Когда я вошел, Всеволожский вышел из алтаря, где исповедывались, и направил путь свой к лестнице, вероятно, желая отправиться спать. Только проходя мимо окна, он взглянул в него и остановился, продолжая глядеть в сад, так был он хорош на взгляд при свете месяца. Об чем думал он, глядя на снег и на деревья? о чем может думать человек в девятнадцать лет, с горячей кровью, с настойчивой волею, с кучей причудливых идей в голове? Может быть, он представлял себе, что по кровлям этих гордых домов бегает пламя пожара, слышал перекаты пальбы и восторженные крики народа и, забывши, что он не в Париже, а в Петербурге, летел впереди толпы, произнося слова, которых она не понимает, да и дай бог, чтоб не понимала долго еще... В это время из темной залы вышел князь Т.
Верно, с ним только что возились какие-нибудь шалуны, потому что еще веселая улыбка не исчезла с его лица, впрочем, она мигом прошла. Просто, с светлым взглядом, сложив свои маленькие руки, он подошел к одному образу и стал на колени.
Только он молился недолго, какая-то мысль заставила его быстро вскочить. Он поглядел на все стороны, заметил Константина, который продолжал смотреть в окошко, и покраснел. Я понял, в чем дело, и отошел немного в сторону.
Затем он подошел к Всеволожскому и облокотился на его плечо. Из первых его слов я мог только понять, что он называл себя «виноватым».

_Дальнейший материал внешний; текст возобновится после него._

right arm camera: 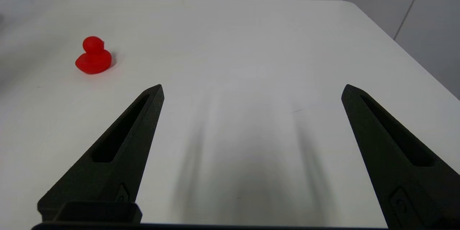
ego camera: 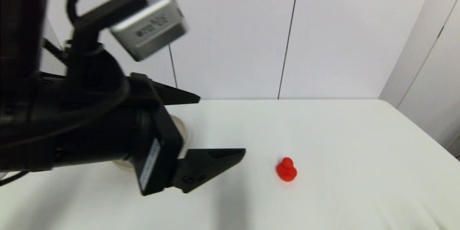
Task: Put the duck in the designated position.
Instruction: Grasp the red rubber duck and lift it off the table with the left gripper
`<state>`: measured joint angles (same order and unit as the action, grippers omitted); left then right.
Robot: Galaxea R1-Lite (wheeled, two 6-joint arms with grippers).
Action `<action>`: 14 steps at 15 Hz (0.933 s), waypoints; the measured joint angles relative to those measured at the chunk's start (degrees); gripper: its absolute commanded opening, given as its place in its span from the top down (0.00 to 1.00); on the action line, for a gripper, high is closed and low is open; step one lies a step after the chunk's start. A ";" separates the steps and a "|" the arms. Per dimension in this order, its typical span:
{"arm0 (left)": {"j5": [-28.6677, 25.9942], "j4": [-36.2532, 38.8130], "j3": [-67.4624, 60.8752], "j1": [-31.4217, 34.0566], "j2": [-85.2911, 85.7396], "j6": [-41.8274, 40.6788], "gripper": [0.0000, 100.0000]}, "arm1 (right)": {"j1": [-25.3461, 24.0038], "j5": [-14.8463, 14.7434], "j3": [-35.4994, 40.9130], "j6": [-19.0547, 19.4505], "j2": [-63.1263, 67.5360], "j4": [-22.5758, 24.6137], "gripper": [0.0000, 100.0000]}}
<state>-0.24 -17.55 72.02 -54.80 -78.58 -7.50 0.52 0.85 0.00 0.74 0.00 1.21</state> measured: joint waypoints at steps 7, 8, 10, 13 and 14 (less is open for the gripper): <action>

— Ты шутишь, верно, — отвечал Константин, дружески держа его за руку, и, когда тот удивился его странному ответу, — ты сам знаешь, — продолжал он, — и я готов всем признаться, что я виноват в тысячу раз более и просто даже, что я один виноват...
— Зачем считаться, — сказал улыбаясь Т., — пусть виновата будет судьба.
— Судьба — правда твоя.
Оба они говорили пророческую правду.
Они поцеловались и говорили еще несколько времени. Я ушел очень довольный и, встретивши Всеволожского на лестнице, с жаром показал ему все благородство поступка князя. Я был уверен, что вражда их обратится в дружбу. Мне казалось, что кроткая и глубокосочувствующая всему высокому душа Александра вместе с его веселостью, резкостью и любознательностью совершенно сойдется с раздражительной и возвышенной душой Всеволожского.
Ничуть не бывало. После праздников я опоздал тремя днями и уже застал обоих их в прежней холодности, в прежней вражде и косоглазии. Весь класс прямо обвинял Константина. Князь сначала вел себя с ним, как ангел, беспрестанно адресовался к нему в разговоре, предлагал ему все свои тетради, чтоб вместе готовиться к экзамену. Всеволожский сохранял свой насмешливо холодный вид и не сходился с ним. Естественно, что Т. рассердился еще хуже.